## TASK DIRECTIONS
Each entry must appear in the answer exactly as given.

## DATA PROVIDED
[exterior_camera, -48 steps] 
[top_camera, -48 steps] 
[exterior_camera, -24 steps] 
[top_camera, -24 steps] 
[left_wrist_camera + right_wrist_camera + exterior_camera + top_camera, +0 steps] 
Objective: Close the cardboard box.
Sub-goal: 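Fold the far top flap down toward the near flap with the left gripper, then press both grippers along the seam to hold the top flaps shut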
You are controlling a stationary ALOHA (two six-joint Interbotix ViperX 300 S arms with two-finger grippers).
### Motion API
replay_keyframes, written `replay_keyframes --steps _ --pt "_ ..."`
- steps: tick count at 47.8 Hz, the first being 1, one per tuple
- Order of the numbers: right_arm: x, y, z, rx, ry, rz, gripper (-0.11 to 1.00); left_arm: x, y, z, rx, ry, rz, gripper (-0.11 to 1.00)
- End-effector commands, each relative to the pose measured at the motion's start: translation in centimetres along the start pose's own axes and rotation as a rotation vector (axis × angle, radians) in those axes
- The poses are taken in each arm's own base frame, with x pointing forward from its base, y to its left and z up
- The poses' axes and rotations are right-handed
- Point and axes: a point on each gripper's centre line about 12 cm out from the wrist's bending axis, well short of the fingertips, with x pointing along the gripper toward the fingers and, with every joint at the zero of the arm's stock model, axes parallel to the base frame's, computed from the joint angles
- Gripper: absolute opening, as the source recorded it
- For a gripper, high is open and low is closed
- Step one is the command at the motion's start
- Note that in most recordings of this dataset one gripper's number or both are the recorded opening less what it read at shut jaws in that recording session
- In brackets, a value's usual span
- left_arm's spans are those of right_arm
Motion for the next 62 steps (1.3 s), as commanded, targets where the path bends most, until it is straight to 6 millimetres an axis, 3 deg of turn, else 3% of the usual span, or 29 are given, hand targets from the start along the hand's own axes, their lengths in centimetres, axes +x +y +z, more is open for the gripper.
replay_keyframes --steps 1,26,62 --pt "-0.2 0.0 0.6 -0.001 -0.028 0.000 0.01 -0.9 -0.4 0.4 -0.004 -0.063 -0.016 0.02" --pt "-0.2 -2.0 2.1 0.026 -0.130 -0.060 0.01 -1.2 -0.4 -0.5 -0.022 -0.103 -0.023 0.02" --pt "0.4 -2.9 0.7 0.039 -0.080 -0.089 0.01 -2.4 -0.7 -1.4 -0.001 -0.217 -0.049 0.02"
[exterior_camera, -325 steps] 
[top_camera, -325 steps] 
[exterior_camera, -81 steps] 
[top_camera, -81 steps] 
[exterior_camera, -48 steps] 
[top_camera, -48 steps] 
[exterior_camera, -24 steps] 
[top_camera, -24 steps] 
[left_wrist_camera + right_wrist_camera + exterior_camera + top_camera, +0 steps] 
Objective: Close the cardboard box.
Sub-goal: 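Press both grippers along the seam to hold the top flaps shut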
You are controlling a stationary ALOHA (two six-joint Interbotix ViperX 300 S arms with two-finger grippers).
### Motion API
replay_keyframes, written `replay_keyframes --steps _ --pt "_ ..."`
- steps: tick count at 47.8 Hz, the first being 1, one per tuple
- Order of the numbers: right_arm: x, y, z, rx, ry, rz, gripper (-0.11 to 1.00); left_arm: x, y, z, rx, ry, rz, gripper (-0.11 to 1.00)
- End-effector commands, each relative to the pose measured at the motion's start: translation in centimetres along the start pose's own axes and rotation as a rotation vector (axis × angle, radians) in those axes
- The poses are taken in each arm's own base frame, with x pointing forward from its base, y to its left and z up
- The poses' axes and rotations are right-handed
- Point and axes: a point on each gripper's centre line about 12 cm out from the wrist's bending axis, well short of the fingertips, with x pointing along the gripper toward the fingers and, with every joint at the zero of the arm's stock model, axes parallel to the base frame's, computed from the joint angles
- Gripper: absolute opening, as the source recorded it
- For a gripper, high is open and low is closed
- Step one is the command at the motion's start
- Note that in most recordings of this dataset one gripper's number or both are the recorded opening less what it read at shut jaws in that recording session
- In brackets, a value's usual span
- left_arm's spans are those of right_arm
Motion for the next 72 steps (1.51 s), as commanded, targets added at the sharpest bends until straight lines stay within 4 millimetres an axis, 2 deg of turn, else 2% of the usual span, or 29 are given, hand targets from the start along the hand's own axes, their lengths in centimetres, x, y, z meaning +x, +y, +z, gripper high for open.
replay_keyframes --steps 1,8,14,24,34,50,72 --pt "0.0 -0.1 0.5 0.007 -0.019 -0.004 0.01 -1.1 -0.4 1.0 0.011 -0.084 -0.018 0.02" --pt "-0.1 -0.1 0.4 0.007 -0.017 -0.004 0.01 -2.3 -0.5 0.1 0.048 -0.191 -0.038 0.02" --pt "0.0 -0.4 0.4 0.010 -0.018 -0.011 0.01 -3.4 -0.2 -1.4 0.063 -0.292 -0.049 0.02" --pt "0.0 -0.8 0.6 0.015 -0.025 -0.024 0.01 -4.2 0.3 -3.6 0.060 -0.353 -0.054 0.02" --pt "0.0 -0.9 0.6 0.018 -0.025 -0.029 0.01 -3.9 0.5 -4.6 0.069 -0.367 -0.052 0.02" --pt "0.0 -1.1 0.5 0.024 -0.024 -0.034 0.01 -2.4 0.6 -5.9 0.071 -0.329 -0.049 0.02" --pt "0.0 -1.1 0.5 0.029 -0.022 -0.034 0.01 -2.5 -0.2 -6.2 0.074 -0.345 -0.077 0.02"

## SOLUTION TO THE EXERCISE
[exterior_camera, -48 steps] 
[top_camera, -48 steps] 
[exterior_camera, -24 steps] 
[top_camera, -24 steps] 
[left_wrist_camera + right_wrist_camera + exterior_camera + top_camera, +0 steps] 
Objective: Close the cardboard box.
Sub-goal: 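Fold the far top flap down toward the near flap with the left gripper, then press both grippers along the seam to hold the top flaps shut
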You are controlling a stationary ALOHA (two six-joint Interbotix ViperX 300 S arms with two-finger grippers).
### Motion API
replay_keyframes, written `replay_keyframes --steps _ --pt "_ ..."`
- steps: tick count at 47.8 Hz, the first being 1, one per tuple
- Order of the numbers: right_arm: x, y, z, rx, ry, rz, gripper (-0.11 to 1.00); left_arm: x, y, z, rx, ry, rz, gripper (-0.11 to 1.00)
- End-effector commands, each relative to the pose measured at the motion's start: translation in centimetres along the start pose's own axes and rotation as a rotation vector (axis × angle, radians) in those axes
- The poses are taken in each arm's own base frame, with x pointing forward from its base, y to its left and z up
- The poses' axes and rotations are right-handed
- Point and axes: a point on each gripper's centre line about 12 cm out from the wrist's bending axis, well short of the fingertips, with x pointing along the gripper toward the fingers and, with every joint at the zero of the arm's stock model, axes parallel to the base frame's, computed from the joint angles
- Gripper: absolute opening, as the source recorded it
- For a gripper, high is open and low is closed
- Step one is the command at the motion's start
- Note that in most recordings of this dataset one gripper's number or both are the recorded opening less what it read at shut jaws in that recording session
- In brackets, a value's usual span
- left_arm's spans are those of right_arm
Motion for the next 62 steps (1.3 s), as commanded, targets where the path bends most, until it is straight to 6 millimetres an axis, 3 deg of turn, else 3% of the usual span, or 29 are given, hand targets from the start along the hand's own axes, their lengths in centimetres, axes +x +y +z, more is open for the gripper.
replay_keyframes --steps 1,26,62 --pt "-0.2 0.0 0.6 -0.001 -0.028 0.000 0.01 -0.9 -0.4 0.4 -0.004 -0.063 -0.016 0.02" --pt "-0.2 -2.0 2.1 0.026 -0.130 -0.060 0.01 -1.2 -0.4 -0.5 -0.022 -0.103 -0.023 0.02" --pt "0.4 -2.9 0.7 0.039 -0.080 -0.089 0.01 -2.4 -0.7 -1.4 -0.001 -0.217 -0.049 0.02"
[exterior_camera, -325 steps] 
[top_camera, -325 steps] 
[exterior_camera, -81 steps] 
[top_camera, -81 steps] 
[exterior_camera, -48 steps] 
[top_camera, -48 steps] 
[exterior_camera, -24 steps] 
[top_camera, -24 steps] 
[left_wrist_camera + right_wrist_camera + exterior_camera + top_camera, +0 steps] 
Objective: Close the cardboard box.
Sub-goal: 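Press both grippers along the seam to hold the top flaps shut
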You are controlling a stationary ALOHA (two six-joint Interbotix ViperX 300 S arms with two-finger grippers).
### Motion API
replay_keyframes, written `replay_keyframes --steps _ --pt "_ ..."`
- steps: tick count at 47.8 Hz, the first being 1, one per tuple
- Order of the numbers: right_arm: x, y, z, rx, ry, rz, gripper (-0.11 to 1.00); left_arm: x, y, z, rx, ry, rz, gripper (-0.11 to 1.00)
- End-effector commands, each relative to the pose measured at the motion's start: translation in centimetres along the start pose's own axes and rotation as a rotation vector (axis × angle, radians) in those axes
- The poses are taken in each arm's own base frame, with x pointing forward from its base, y to its left and z up
- The poses' axes and rotations are right-handed
- Point and axes: a point on each gripper's centre line about 12 cm out from the wrist's bending axis, well short of the fingertips, with x pointing along the gripper toward the fingers and, with every joint at the zero of the arm's stock model, axes parallel to the base frame's, computed from the joint angles
- Gripper: absolute opening, as the source recorded it
- For a gripper, high is open and low is closed
- Step one is the command at the motion's start
- Note that in most recordings of this dataset one gripper's number or both are the recorded opening less what it read at shut jaws in that recording session
- In brackets, a value's usual span
- left_arm's spans are those of right_arm
Motion for the next 72 steps (1.51 s), as commanded, targets added at the sharpest bends until straight lines stay within 4 millimetres an axis, 2 deg of turn, else 2% of the usual span, or 29 are given, hand targets from the start along the hand's own axes, their lengths in centimetres, x, y, z meaning +x, +y, +z, gripper high for open.
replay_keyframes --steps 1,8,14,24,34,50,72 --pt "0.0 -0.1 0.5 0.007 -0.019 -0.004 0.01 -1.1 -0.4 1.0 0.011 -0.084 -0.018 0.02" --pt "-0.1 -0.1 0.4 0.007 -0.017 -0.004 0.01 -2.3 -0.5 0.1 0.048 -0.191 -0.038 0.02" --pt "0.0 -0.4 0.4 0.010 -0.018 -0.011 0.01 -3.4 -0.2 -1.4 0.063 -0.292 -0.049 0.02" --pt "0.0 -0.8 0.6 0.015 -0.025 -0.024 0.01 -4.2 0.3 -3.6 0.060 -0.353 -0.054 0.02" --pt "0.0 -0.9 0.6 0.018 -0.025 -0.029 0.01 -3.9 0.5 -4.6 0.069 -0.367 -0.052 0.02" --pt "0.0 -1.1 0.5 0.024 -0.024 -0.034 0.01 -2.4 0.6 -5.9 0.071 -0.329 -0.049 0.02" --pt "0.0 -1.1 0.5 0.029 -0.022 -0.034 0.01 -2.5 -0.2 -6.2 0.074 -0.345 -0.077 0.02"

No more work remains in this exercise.